4 Temmuz 1776’da nasıl kurulduğu herkesçe malum ABD ırkçılığından taviz vermiyor ama insan hakları söz konusu olunca dünyaya akıl dağıtmaktan geri durmuyor. New York’un ışıltılı caddelerinin arka sokaklarında ikinci sınıf insan muamelesi gören hatta hayvana bile reva görülmeyecek muameleye maruz kalanlar, gerçek Amerika ile her gün çeşitli vesilelerle yüzleşiyor. Dahası ABD, on binlerce kilometre ötelerdeki masumları yine uyduruk gerekçelerle katlediyor. Üstelik “insan hakları” maskesinin revaçta olduğu 20. yüzyılın son çeyreğinden bu yana bu vahşet hiç hız kesmiş de değil.

25 Mayıs’ta Minnesota eyaletine bağlı Minneapolis şehrinde yirmi dolar sahte para taşındığı ihbarı alan polis, yolda durdukları şüpheli George Floyd’u yere yatırdı. Polis memuru Derek Chauvin, Floyd’un boynuna yaklaşık dokuz dakika boyunca diziyle bastırarak öldürdü. Hadise orada bulunanlar tarafından cep telefonuna saniye saniye kaydedildi ve sosyal medyada paylaşıldı. Zaten koronavirüs salgınındaki başarısızlığı sebebiyle Trump yönetimine bilenilen kitleler, Floyd’un katledilmesi üzerine sokaklara dökülerek eylemlere başladı. Protestolar sırasında polisle çatışmalar yaşanıyor, araçlar ateşe veriliyor, gruplara biber gazıyla müdahale ediliyor. Yaralanan, hatta ölenler var. Beyaz Saray yönetimi aynı anda hem olaya karışan polisleri görevden uzaklaştırıp fail Chauvin’e hapis cezası veriyor hem de polise gösterileri bastırmaları için şiddetin ölçüsünü artırmalarını emrediyor!

Aslına bakılırsa Floyd vakası ülke tarihinde ilk değil. Euronews’te yayınlanan habere göre sadece son dört yılda altı yüz doksan sekiz sivil siyahî Amerikalı polis şiddeti nedeniyle ölmüş. Beyazlarda ise oran bir milyonda altı kişi! İstatistikler, ABD’de siyahîlere karşı ırkçı tavrın, devletin ve toplumun bilinçaltına yerleşmiş ve sık sık ortaya çıkan karakteristik bir özellik olduğunu kanıtlar nitelikte. Bir kısım vatandaşın bu hastalığa karşı tahammülleri kalmadığı da aşikâr.

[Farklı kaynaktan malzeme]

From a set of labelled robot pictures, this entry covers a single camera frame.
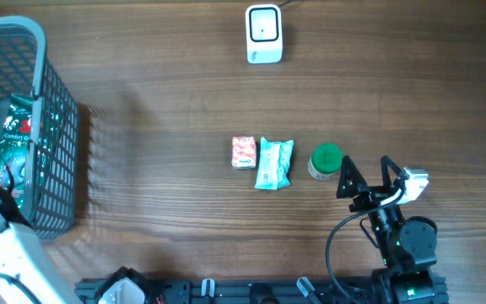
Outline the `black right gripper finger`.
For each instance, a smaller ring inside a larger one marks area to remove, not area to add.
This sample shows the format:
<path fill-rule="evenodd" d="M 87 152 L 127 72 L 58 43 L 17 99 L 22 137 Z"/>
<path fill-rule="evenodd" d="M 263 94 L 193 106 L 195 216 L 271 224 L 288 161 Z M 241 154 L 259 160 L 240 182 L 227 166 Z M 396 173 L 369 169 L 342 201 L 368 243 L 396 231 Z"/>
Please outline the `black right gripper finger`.
<path fill-rule="evenodd" d="M 353 198 L 369 190 L 366 180 L 348 155 L 342 159 L 337 198 Z"/>
<path fill-rule="evenodd" d="M 398 186 L 395 184 L 395 181 L 391 179 L 390 171 L 394 172 L 396 176 L 400 176 L 402 170 L 389 156 L 384 155 L 381 157 L 382 186 L 383 189 L 387 190 L 389 193 L 395 193 Z"/>

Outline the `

Avrupa’da da aynı durum geçerli. Afrika ülkelerinin yer altı kaynaklarını sömürmekle kalmayıp kültürlerini, geleneklerini, inançlarını ve dillerini yok edip, insanını köleleştiren İngiltere, Fransa, Belçika ve Portekiz benzeri Avrupalı devletlerde de artık emperyalist düzen sarsılıyor. Yeni kuşak, atalarının zulümlerini her ne kadar okullarda “geçmişte yaşandı ve bitti, sorumlusu biz değiliz” diyerek anlatılsa da kabullenmiyor. Hali hazırda kıtada yaşanacak basit bir olay bile daha büyüklerinin ateşleyecekmiş gibi duruyor.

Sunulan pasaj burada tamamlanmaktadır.